Task goal
Begin at the line where "If you could" appears and reproduce exactly every line through the end of the data below, both included, skipping pictures.

Records from a data collection
........

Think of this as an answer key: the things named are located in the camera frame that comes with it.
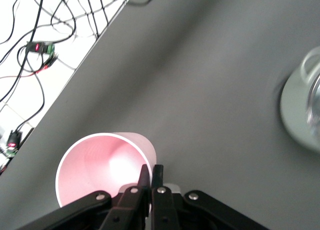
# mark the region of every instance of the cup rim
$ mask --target cup rim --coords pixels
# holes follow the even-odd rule
[[[94,133],[94,134],[90,134],[88,136],[85,136],[81,139],[79,139],[78,141],[76,141],[74,144],[72,144],[68,150],[64,153],[63,157],[61,158],[60,162],[59,162],[59,165],[58,165],[58,168],[57,168],[57,171],[56,171],[56,174],[55,174],[55,194],[56,194],[56,198],[57,198],[57,201],[59,203],[59,206],[62,208],[63,207],[63,204],[61,203],[61,200],[60,200],[60,194],[59,194],[59,188],[58,188],[58,184],[59,184],[59,173],[60,173],[60,170],[61,170],[61,167],[62,167],[62,164],[64,162],[64,160],[66,159],[67,155],[74,149],[74,147],[78,144],[80,144],[81,142],[87,140],[87,139],[90,139],[90,138],[93,138],[93,137],[114,137],[114,138],[117,138],[117,139],[121,139],[125,142],[127,142],[128,144],[130,144],[131,146],[133,146],[138,152],[139,154],[142,156],[142,158],[144,159],[145,161],[145,164],[148,168],[148,171],[149,171],[149,178],[150,178],[150,184],[152,182],[152,169],[151,169],[151,166],[150,166],[150,162],[149,160],[147,159],[145,153],[140,149],[140,147],[138,147],[134,142],[132,142],[131,140],[127,139],[126,137],[124,136],[121,136],[119,134],[116,134],[116,133],[108,133],[108,132],[100,132],[100,133]]]

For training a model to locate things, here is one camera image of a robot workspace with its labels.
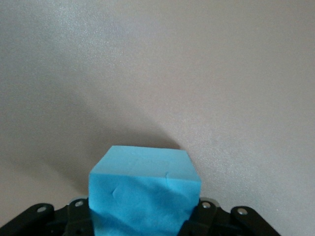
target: screw
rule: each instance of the screw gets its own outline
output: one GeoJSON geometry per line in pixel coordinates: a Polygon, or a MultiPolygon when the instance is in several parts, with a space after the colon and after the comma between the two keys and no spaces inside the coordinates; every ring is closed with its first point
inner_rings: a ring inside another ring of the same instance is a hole
{"type": "Polygon", "coordinates": [[[248,212],[244,209],[244,208],[238,208],[237,209],[237,212],[240,214],[240,215],[247,215],[248,212]]]}
{"type": "Polygon", "coordinates": [[[203,206],[203,208],[210,208],[211,207],[210,203],[208,203],[208,202],[203,202],[202,206],[203,206]]]}
{"type": "Polygon", "coordinates": [[[47,209],[47,207],[42,206],[42,207],[40,207],[39,209],[37,209],[37,212],[40,213],[40,212],[45,211],[46,209],[47,209]]]}
{"type": "Polygon", "coordinates": [[[74,204],[76,207],[82,206],[83,205],[83,201],[78,201],[74,204]]]}

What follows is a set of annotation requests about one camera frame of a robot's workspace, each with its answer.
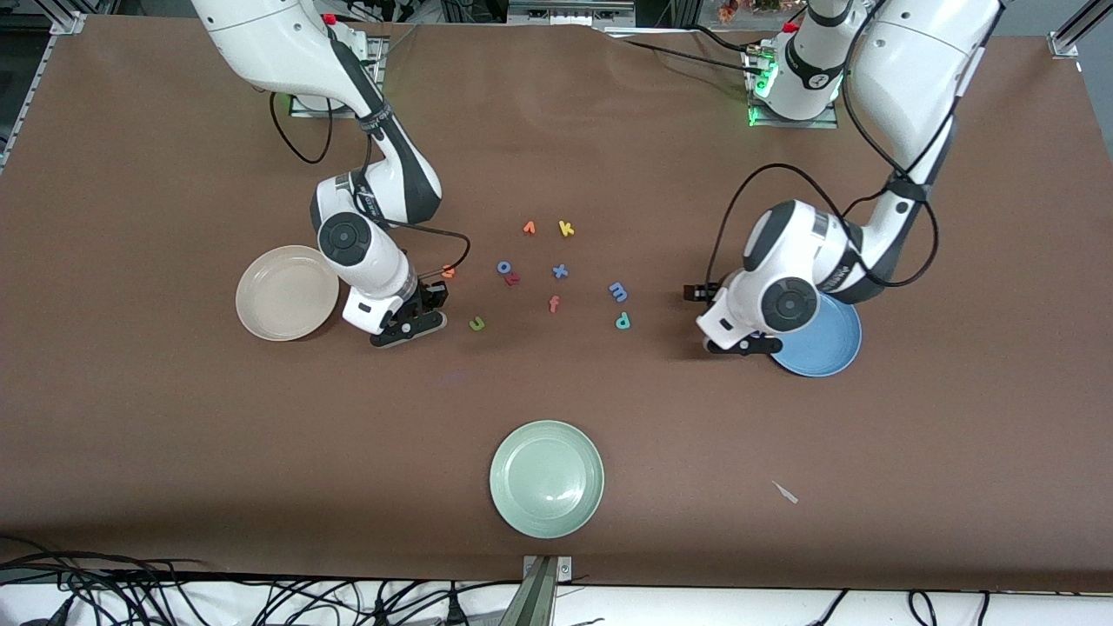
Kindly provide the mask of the blue plate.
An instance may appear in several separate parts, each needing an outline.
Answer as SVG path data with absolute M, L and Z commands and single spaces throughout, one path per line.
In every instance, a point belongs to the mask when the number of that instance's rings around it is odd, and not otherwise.
M 771 360 L 780 368 L 796 376 L 834 376 L 858 356 L 860 316 L 855 306 L 823 294 L 810 324 L 779 340 L 784 348 Z

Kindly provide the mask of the beige plate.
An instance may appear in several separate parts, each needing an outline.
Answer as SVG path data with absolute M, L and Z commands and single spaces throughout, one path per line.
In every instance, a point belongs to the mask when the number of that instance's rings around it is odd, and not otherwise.
M 339 278 L 319 250 L 277 247 L 248 265 L 236 288 L 236 314 L 253 336 L 295 341 L 329 320 L 339 299 Z

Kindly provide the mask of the brown table cover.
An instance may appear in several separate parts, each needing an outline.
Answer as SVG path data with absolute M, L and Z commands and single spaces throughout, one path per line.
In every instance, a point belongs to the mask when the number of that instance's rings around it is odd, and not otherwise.
M 559 554 L 592 585 L 1113 590 L 1113 163 L 1042 38 L 991 40 L 938 257 L 860 305 L 827 379 L 708 354 L 681 293 L 756 167 L 878 189 L 846 124 L 751 128 L 728 71 L 584 27 L 421 27 L 386 87 L 443 182 L 434 225 L 472 242 L 449 326 L 270 343 L 239 278 L 311 245 L 357 125 L 303 165 L 194 17 L 58 40 L 0 174 L 0 532 L 235 573 L 509 580 Z M 553 540 L 490 499 L 498 446 L 541 420 L 605 470 Z

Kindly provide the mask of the green plate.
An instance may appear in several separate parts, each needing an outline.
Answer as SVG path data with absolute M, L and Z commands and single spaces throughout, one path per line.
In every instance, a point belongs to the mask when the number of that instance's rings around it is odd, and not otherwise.
M 513 530 L 553 540 L 579 531 L 605 489 L 599 449 L 579 428 L 556 420 L 521 426 L 490 463 L 490 499 Z

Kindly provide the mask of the grey power strip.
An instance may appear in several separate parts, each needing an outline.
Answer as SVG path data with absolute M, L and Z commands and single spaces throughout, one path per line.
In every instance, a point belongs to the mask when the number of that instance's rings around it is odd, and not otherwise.
M 636 0 L 508 0 L 508 25 L 636 27 Z

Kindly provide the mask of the metal mount post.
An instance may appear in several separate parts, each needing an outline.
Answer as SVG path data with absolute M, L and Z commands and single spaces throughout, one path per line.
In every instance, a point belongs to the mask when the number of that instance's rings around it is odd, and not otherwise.
M 551 626 L 556 587 L 571 581 L 572 558 L 529 556 L 523 559 L 523 580 L 498 626 Z

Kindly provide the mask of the aluminium frame rail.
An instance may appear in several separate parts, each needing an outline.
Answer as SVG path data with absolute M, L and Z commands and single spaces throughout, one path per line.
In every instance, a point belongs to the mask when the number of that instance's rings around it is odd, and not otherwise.
M 40 17 L 0 17 L 0 174 L 11 159 L 58 40 L 80 33 L 86 19 L 63 4 L 48 4 Z
M 1076 58 L 1077 45 L 1110 16 L 1113 16 L 1113 0 L 1086 0 L 1065 23 L 1050 32 L 1050 52 L 1054 58 Z

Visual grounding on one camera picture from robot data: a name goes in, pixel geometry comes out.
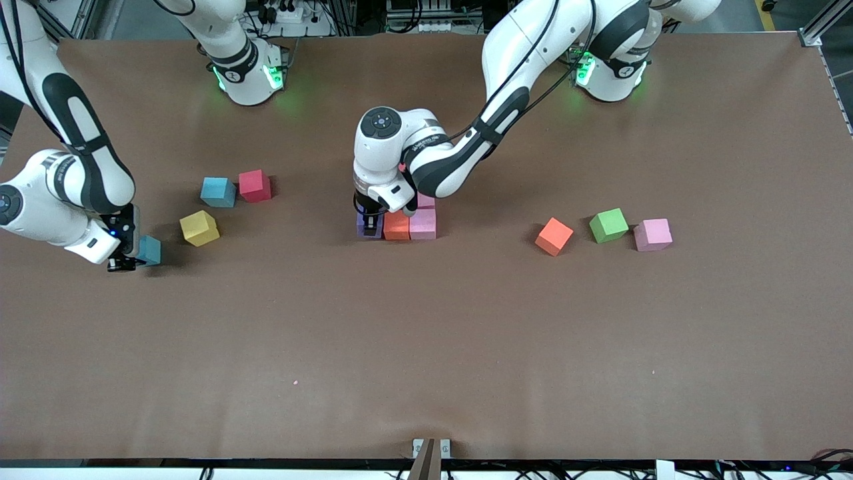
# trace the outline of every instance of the white cable
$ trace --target white cable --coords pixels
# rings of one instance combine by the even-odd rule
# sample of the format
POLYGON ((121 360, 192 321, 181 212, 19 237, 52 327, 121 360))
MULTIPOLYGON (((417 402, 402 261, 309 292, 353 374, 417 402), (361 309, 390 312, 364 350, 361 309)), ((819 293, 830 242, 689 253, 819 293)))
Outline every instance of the white cable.
POLYGON ((319 14, 320 12, 322 12, 322 9, 314 10, 314 9, 316 8, 316 6, 317 6, 317 0, 314 0, 314 9, 308 6, 308 2, 307 2, 307 1, 303 1, 303 2, 302 2, 302 4, 303 4, 303 5, 304 5, 308 10, 310 10, 311 12, 314 12, 315 14, 319 14))

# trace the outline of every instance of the green led light
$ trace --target green led light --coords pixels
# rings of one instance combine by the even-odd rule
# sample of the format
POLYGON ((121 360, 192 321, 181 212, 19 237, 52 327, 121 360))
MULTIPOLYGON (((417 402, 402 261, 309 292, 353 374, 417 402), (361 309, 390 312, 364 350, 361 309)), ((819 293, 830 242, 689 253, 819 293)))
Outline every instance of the green led light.
POLYGON ((589 63, 583 65, 577 70, 577 84, 586 86, 589 83, 589 77, 592 76, 592 72, 595 70, 595 58, 592 58, 590 53, 583 54, 583 56, 589 56, 589 63))
POLYGON ((270 68, 264 65, 264 74, 267 76, 267 80, 270 81, 270 86, 274 90, 278 90, 284 85, 284 82, 281 81, 281 70, 279 68, 270 68))
POLYGON ((640 67, 640 71, 637 72, 637 80, 636 80, 636 82, 634 82, 634 87, 638 86, 640 84, 640 82, 642 82, 642 73, 644 70, 646 70, 646 65, 648 65, 648 62, 644 61, 642 63, 642 66, 640 67))
POLYGON ((225 91, 225 83, 222 80, 222 75, 219 74, 219 71, 216 67, 213 68, 213 73, 216 74, 217 80, 219 80, 219 90, 225 91))

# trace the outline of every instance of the power strip
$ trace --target power strip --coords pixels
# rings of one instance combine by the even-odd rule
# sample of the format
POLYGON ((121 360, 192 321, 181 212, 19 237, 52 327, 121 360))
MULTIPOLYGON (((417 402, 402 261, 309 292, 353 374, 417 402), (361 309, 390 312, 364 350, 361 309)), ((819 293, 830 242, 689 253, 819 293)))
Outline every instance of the power strip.
POLYGON ((276 23, 302 23, 302 17, 305 13, 304 7, 296 7, 293 12, 279 10, 276 16, 276 23))
POLYGON ((427 20, 418 23, 418 33, 449 32, 452 27, 449 20, 427 20))

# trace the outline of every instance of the foam block
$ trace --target foam block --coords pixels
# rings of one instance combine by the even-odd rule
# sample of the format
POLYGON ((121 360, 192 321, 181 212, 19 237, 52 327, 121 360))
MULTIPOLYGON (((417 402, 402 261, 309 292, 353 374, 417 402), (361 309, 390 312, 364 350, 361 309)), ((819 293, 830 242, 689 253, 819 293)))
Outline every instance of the foam block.
POLYGON ((432 208, 434 210, 435 199, 418 192, 418 209, 420 208, 432 208))
POLYGON ((205 177, 201 184, 201 200, 215 208, 233 208, 237 187, 228 179, 205 177))
POLYGON ((187 242, 196 247, 219 238, 216 220, 204 210, 181 219, 181 230, 187 242))
POLYGON ((545 228, 539 232, 536 245, 552 256, 557 256, 563 247, 566 246, 566 242, 569 241, 572 233, 574 233, 574 230, 563 225, 559 220, 551 218, 551 220, 548 220, 545 228))
POLYGON ((435 232, 435 210, 418 207, 409 219, 409 237, 412 240, 435 240, 435 232))
POLYGON ((376 219, 376 234, 375 235, 365 235, 364 234, 364 217, 356 212, 356 234, 362 238, 382 238, 382 218, 385 215, 377 215, 373 217, 376 219))
POLYGON ((263 170, 252 170, 240 174, 240 195, 249 203, 263 202, 272 198, 270 177, 263 170))
POLYGON ((386 212, 383 216, 382 233, 385 234, 385 240, 409 240, 409 217, 403 210, 393 214, 386 212))
POLYGON ((672 244, 670 222, 667 219, 643 220, 634 227, 634 239, 638 251, 663 250, 672 244))
POLYGON ((139 253, 136 254, 137 260, 142 260, 145 265, 154 266, 160 264, 160 240, 149 237, 148 235, 139 239, 139 253))
POLYGON ((592 229, 595 241, 604 243, 623 236, 628 231, 628 223, 622 215, 622 209, 614 208, 593 217, 592 221, 589 222, 589 228, 592 229))

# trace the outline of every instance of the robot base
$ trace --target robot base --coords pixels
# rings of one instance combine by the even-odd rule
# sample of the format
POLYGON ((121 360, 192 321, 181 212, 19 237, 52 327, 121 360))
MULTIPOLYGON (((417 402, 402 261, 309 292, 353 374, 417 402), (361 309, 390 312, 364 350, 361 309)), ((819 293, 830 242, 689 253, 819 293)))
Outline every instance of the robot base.
POLYGON ((602 60, 587 55, 575 74, 577 86, 602 102, 619 102, 627 98, 642 82, 647 62, 639 67, 625 66, 617 72, 602 60))

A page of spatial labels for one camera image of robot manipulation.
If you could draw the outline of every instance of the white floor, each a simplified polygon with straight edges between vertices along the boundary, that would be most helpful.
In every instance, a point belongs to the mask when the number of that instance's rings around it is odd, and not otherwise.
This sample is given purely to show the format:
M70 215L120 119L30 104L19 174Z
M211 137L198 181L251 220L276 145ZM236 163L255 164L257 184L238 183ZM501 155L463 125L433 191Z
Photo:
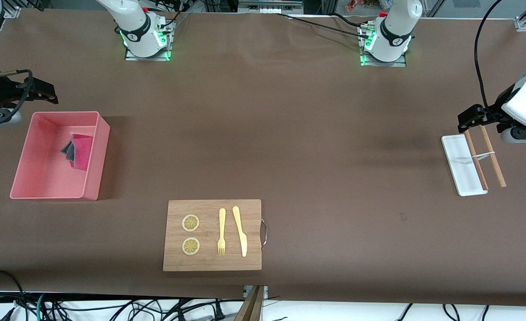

........

Output for this exercise
If you could draw the outline of every instance of the white floor, each a simplified polygon with straight edges between vertices along the boundary, that would be most helpful.
In every instance, a point belongs to the mask when the number of that instance's rings around it is odd, and not otherwise.
This sample is given purely to show the format:
M70 215L120 119L30 104L19 174Z
M211 137L198 181L251 220L276 145ZM236 163L255 164L257 184L238 183ZM501 155L463 125L433 191Z
Photo:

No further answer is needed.